The presets that come with LR aren't very good as-is but often form the basis of changes I'll make. As Chris points out in the video, any settings will need to be adjusted on a case-by-case basis. Personally, I don't care much for LR's Iris Enhance setting/effect/thingy.

I always use it as a starting point and tone it down from there, usually take down saturation a lot. Unfortunately some settings are missing in LR6 (Whites, Blacks and Dehaze) so it really comes down to the same as in the video.

What i learned new though was how to access the "amount" slider. That thing is hidden really well.

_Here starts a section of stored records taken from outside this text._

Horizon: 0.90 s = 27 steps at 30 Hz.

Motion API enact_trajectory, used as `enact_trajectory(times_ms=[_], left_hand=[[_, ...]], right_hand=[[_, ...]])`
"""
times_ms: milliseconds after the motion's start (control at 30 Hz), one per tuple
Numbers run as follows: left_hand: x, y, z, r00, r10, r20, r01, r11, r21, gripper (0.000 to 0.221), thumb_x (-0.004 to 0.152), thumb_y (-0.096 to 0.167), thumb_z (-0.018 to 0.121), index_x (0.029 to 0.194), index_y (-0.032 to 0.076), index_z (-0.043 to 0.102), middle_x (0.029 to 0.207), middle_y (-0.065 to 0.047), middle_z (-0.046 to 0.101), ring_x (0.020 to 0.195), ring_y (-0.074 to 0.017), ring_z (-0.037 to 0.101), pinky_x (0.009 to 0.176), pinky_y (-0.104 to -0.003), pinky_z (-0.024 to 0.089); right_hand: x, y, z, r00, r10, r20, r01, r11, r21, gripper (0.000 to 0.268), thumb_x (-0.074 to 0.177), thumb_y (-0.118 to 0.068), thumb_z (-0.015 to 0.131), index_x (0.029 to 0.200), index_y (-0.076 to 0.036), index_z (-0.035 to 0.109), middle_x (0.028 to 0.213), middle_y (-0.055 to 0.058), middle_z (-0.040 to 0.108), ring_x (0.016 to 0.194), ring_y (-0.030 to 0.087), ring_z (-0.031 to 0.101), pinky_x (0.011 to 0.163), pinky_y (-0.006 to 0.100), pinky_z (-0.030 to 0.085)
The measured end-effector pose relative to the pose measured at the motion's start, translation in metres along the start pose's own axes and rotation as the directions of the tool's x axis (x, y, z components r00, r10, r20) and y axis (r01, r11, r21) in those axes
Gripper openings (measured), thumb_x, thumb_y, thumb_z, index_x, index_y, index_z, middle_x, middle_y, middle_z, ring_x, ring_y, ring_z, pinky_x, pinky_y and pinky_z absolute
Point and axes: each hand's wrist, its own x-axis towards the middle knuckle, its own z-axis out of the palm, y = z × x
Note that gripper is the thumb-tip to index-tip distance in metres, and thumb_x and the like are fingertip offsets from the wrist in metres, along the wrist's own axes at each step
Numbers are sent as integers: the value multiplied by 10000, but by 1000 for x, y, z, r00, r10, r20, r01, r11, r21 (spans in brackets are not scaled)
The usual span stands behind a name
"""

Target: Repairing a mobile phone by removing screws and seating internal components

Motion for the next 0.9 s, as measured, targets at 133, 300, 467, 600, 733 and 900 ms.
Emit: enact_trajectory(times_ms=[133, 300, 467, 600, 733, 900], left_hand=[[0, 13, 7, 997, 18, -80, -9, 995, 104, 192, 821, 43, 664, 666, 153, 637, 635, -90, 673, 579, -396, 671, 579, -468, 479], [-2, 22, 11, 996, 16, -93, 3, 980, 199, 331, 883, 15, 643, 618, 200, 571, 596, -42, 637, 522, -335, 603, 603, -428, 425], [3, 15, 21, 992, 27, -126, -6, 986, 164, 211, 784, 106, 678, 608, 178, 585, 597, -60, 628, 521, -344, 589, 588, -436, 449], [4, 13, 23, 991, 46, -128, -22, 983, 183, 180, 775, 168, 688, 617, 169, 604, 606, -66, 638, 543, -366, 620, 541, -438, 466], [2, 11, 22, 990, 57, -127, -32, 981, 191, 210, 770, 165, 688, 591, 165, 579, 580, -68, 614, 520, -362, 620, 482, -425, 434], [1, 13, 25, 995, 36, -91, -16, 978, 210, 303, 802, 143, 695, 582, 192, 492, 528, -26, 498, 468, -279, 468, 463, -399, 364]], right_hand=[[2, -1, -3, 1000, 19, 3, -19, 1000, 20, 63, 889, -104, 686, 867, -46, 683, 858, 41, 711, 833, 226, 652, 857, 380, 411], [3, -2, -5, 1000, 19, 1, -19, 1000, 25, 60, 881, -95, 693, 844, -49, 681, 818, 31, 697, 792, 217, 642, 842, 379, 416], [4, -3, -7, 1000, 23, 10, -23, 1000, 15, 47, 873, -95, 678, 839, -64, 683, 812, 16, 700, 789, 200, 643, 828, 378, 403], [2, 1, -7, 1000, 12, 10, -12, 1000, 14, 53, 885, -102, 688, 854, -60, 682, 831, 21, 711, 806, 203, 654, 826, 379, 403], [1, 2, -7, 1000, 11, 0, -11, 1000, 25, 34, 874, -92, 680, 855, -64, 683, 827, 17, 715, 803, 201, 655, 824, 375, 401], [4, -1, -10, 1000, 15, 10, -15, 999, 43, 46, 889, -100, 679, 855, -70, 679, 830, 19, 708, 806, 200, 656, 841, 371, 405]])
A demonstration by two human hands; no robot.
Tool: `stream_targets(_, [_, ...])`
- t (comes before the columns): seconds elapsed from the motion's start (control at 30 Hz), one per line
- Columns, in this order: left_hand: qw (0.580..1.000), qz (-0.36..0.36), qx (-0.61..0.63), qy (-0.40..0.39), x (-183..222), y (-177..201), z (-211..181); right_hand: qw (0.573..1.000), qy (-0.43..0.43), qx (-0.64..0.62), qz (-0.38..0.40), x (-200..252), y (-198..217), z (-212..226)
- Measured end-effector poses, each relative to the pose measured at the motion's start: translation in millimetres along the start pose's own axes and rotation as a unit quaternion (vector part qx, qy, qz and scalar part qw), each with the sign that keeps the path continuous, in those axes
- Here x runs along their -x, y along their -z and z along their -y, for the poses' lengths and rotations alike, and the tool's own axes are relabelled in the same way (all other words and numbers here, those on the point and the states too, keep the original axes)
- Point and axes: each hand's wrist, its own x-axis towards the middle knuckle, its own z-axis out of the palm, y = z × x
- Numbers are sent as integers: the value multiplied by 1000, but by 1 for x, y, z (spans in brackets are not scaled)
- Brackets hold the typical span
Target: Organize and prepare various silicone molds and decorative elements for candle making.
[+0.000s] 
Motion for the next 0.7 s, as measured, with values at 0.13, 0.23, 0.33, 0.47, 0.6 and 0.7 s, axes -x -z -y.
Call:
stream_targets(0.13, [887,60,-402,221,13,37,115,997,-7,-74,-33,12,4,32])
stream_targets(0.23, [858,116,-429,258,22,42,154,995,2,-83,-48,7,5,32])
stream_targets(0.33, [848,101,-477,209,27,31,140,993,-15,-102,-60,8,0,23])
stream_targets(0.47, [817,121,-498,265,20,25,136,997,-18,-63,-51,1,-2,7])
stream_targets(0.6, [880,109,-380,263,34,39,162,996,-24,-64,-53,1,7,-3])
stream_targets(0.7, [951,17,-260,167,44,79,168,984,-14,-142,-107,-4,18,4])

I kinda like the idea using radial filter instead doing all just with a brush .. anyway here is what I do:
1) Overall exposure boost of the eye hole. Usually very soft and feathered. Most of times I experiment with sharpness to bring back detail to things like eyebrows
2) Iris enhancement: Exposure, sharpness, contrast boost, shadows as necessary and I play with temperature and cast sometimes (usually with high ISO images) I push a color into the iris. Then just clear the pupil (and you can use a brush with exposure, white and black to the lower values)
3) Then the white areas: I just desaturate, lower contrast, add white, remove black (all depends on the eye you are working with ... if you need to boost the red vessels then obviously desaturate and lower contrast only apply to the purely white areas). When considering the vessels I rather go photoshop and separate the vessels into separate layer using channels. The dehaze is also very powerful here, but I would say many times too much.